* **TASK**
Identify every line in the records below that contains the word "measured", and copy each of those lines.

[Start of Attachment]

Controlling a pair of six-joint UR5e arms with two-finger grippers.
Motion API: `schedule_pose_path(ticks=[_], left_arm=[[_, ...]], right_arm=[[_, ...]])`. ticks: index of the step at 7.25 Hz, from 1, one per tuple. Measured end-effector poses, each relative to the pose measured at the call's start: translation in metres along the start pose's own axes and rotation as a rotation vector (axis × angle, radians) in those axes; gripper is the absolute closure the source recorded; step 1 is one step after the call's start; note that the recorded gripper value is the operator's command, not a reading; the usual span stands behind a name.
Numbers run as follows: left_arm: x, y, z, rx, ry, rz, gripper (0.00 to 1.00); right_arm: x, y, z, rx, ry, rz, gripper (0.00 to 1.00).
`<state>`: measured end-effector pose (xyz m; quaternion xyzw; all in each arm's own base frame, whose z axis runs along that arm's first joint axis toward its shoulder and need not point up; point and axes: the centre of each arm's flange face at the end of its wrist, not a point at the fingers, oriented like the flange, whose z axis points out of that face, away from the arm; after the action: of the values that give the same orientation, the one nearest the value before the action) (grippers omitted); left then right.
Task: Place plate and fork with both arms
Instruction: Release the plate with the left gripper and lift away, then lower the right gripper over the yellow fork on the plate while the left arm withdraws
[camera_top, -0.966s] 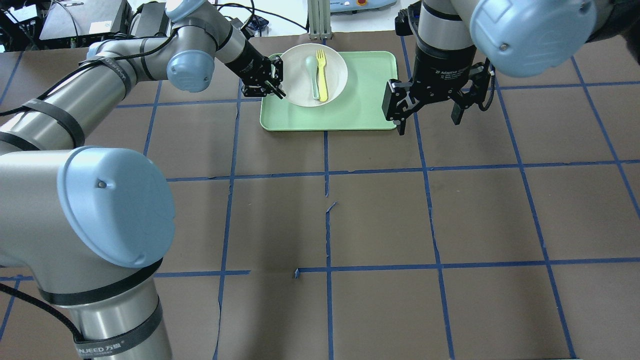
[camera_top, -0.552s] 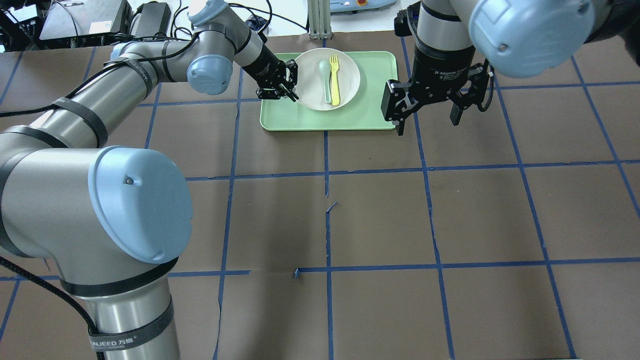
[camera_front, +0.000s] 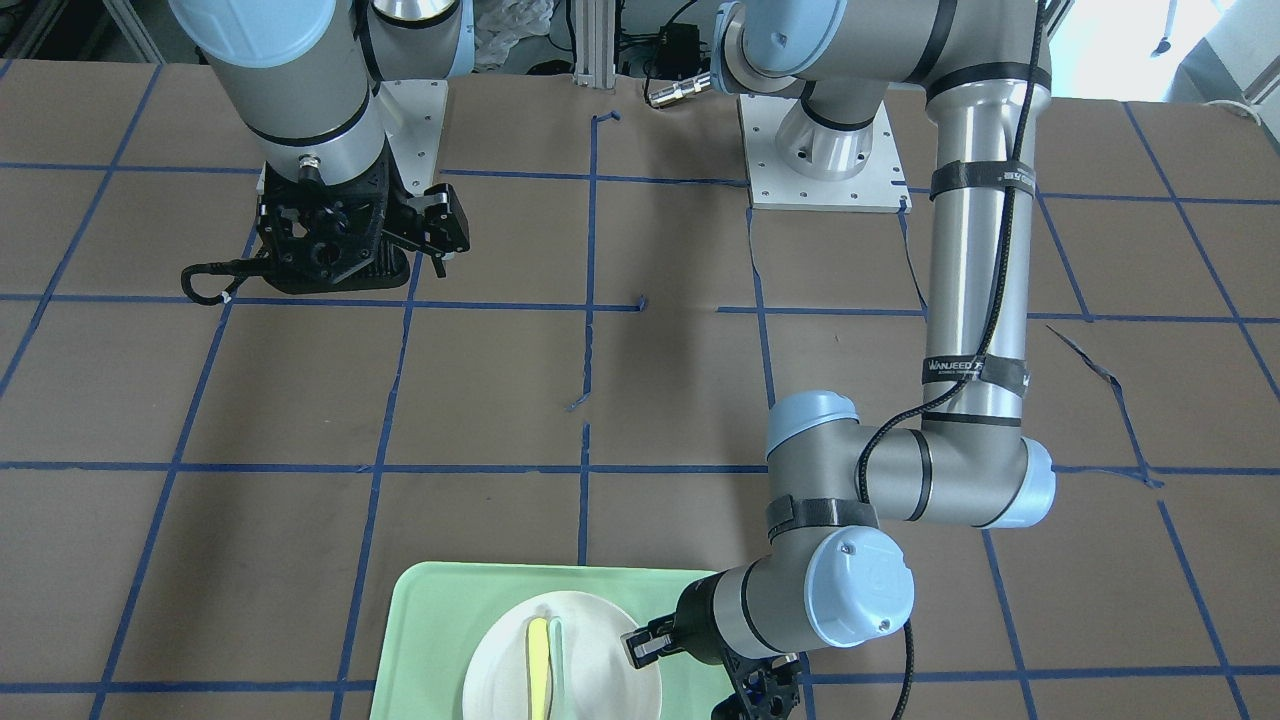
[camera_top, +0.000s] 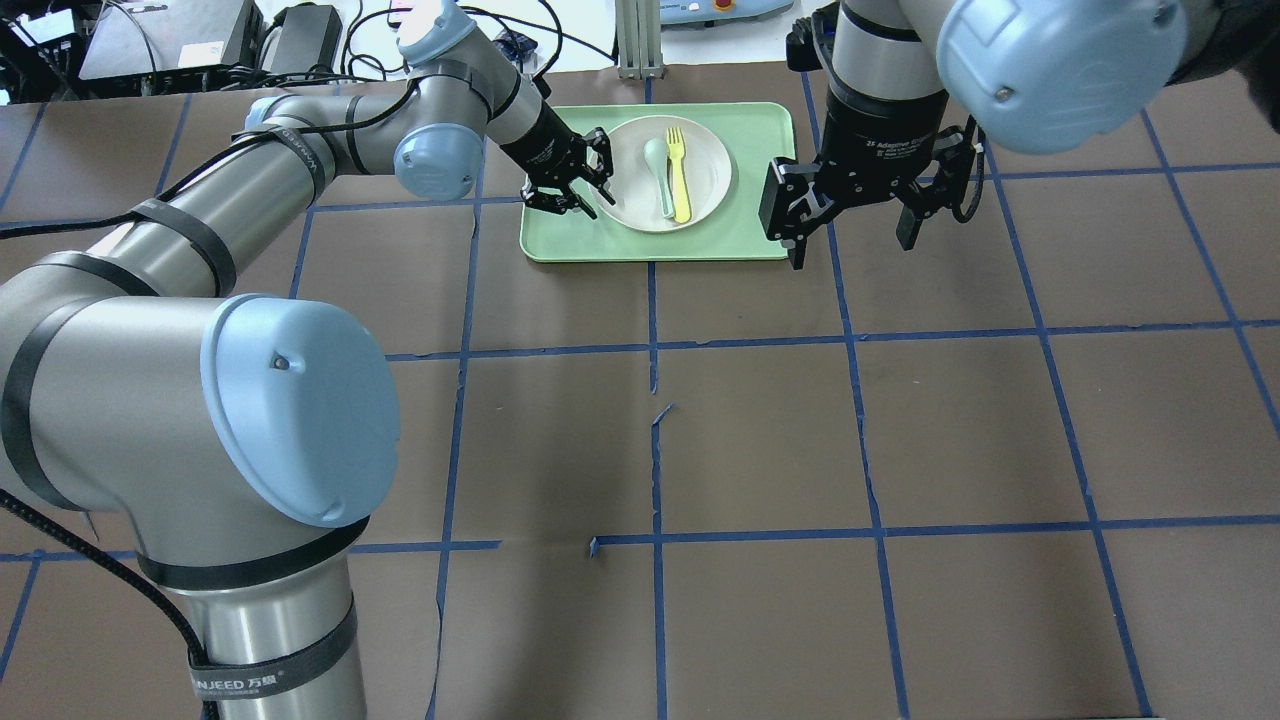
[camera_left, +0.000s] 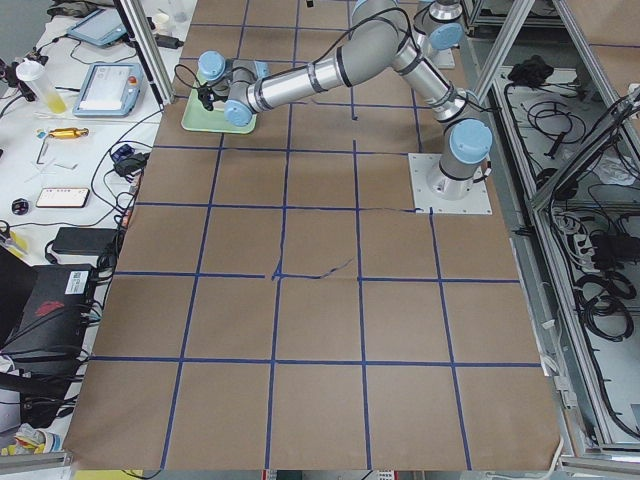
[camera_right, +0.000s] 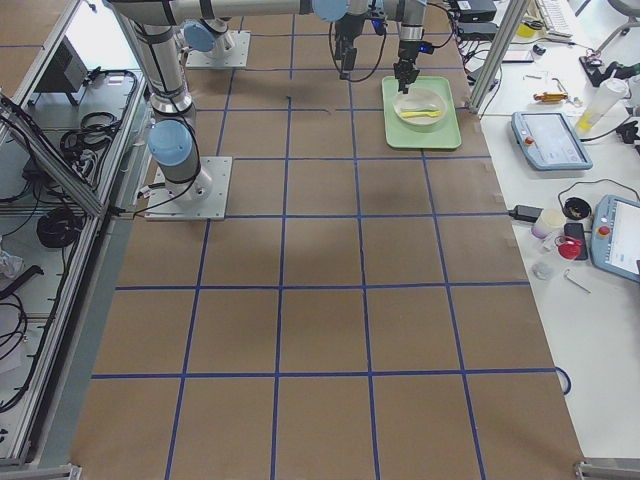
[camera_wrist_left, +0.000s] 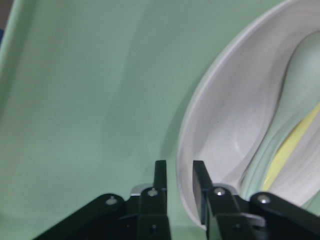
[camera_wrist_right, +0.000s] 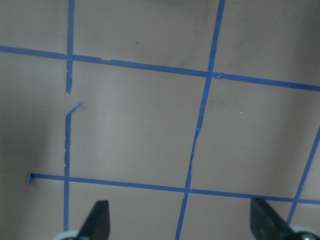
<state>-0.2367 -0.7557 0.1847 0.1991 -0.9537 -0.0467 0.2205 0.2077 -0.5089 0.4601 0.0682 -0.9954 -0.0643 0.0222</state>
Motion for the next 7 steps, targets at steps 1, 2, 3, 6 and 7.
schedule_pose_path(ticks=[1, 2, 3, 6, 7], left_arm=[[0.002, 0.002, -0.010, 0.023, -0.011, 0.015, 0.00], [0.004, 0.007, -0.031, 0.054, -0.047, 0.038, 0.00], [0.001, 0.015, -0.059, 0.071, -0.112, 0.068, 0.00], [-0.047, 0.047, -0.144, -0.014, -0.388, 0.188, 0.00], [-0.069, 0.060, -0.167, -0.049, -0.434, 0.229, 0.00]], right_arm=[[0.001, -0.002, 0.001, 0.001, 0.010, -0.001, 0.00], [0.001, -0.009, 0.002, 0.022, 0.013, -0.001, 0.00], [0.000, -0.025, 0.006, 0.056, 0.011, 0.002, 0.00], [-0.002, -0.096, 0.038, 0.132, 0.004, 0.013, 0.03], [-0.004, -0.118, 0.049, 0.171, -0.008, 0.022, 0.12]])
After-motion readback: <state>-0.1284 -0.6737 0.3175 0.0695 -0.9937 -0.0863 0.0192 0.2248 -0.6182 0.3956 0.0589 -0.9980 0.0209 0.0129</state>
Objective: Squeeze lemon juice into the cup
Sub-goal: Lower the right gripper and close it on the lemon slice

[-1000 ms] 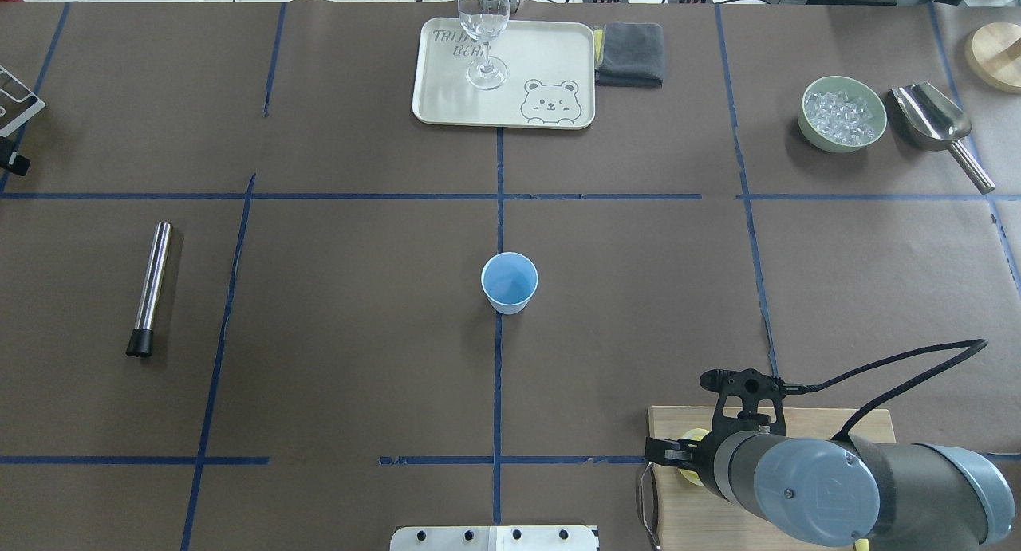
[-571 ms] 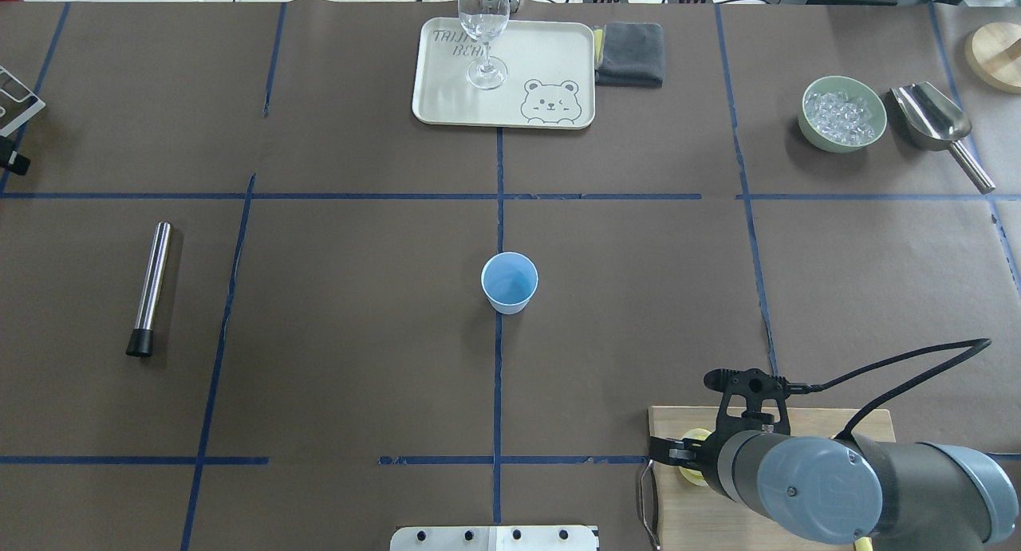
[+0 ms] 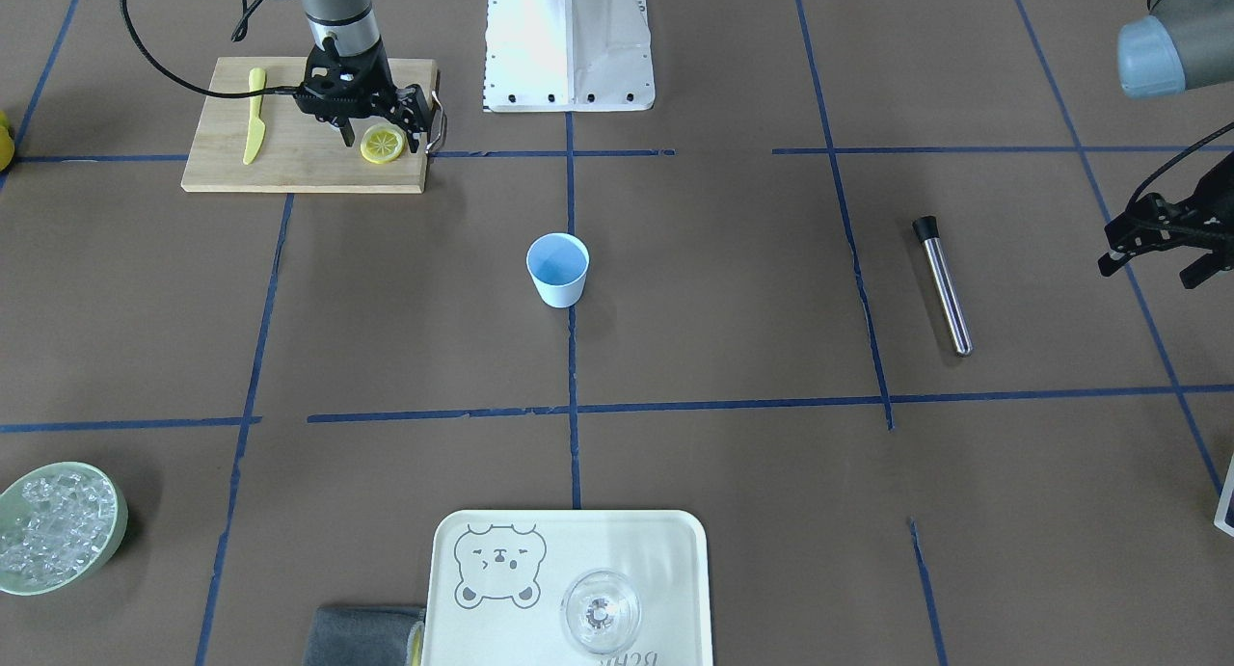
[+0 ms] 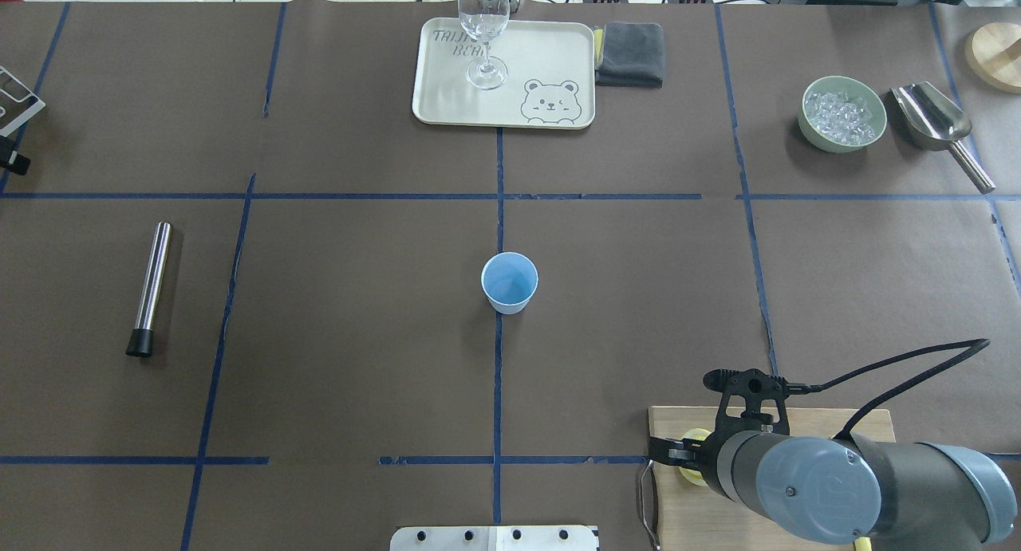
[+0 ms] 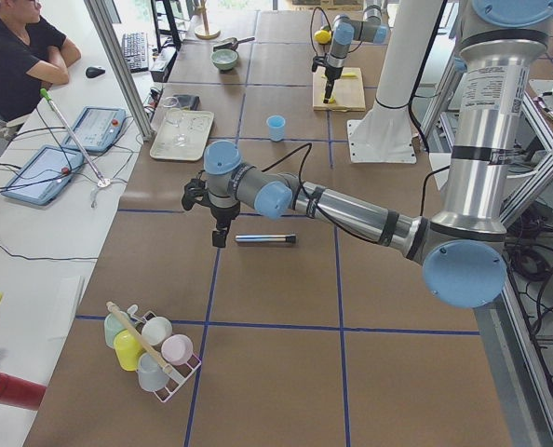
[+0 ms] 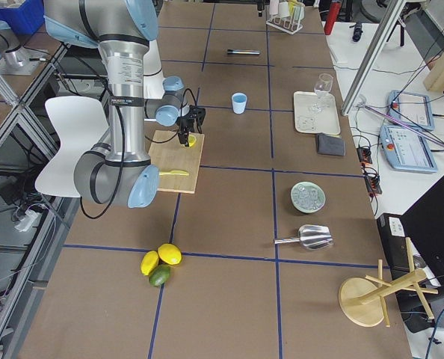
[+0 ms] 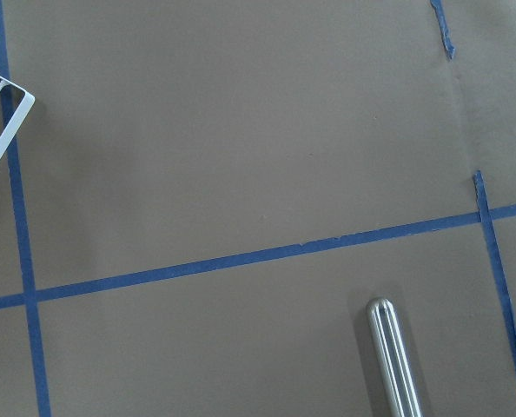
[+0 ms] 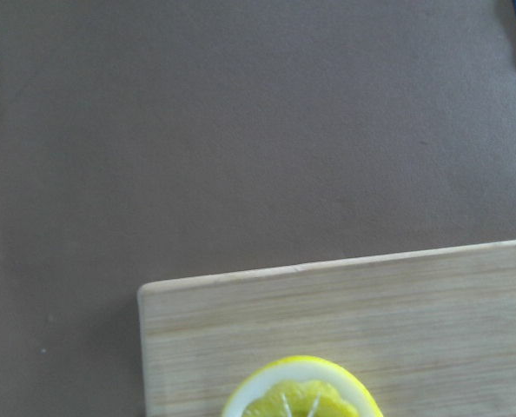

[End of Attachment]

* **YOUR RESPONSE**
Motion API: `schedule_pose_path(ticks=[_], left_arm=[[_, ...]], right_arm=[[_, ...]])`. ticks: index of the step at 7.25 Hz, from 1, one per tuple. Measured end-effector poses, each relative to the pose measured at the call's start: translation in metres along the start pose's own axes and rotation as a rotation vector (axis × angle, radians) in those axes; gripper is the absolute closure the source recorded; step 1 is one step after the call's start; note that the recorded gripper value is the operator's command, not a reading; the usual span stands behind a name.
`<state>`: measured end-effector pose (xyz m; quaternion xyzw; all in each arm's own base frame, whose z axis runs along that arm's first joint axis toward its shoulder and need not point up; point and axes: the centre of each arm's flange face at the end of its wrist, not a point at the fingers, oriented like the flange, whose z axis points out of that face, away from the arm; after the action: of the values that give the same orientation, the one nearest the value before the action) (grippers omitted); left then right.

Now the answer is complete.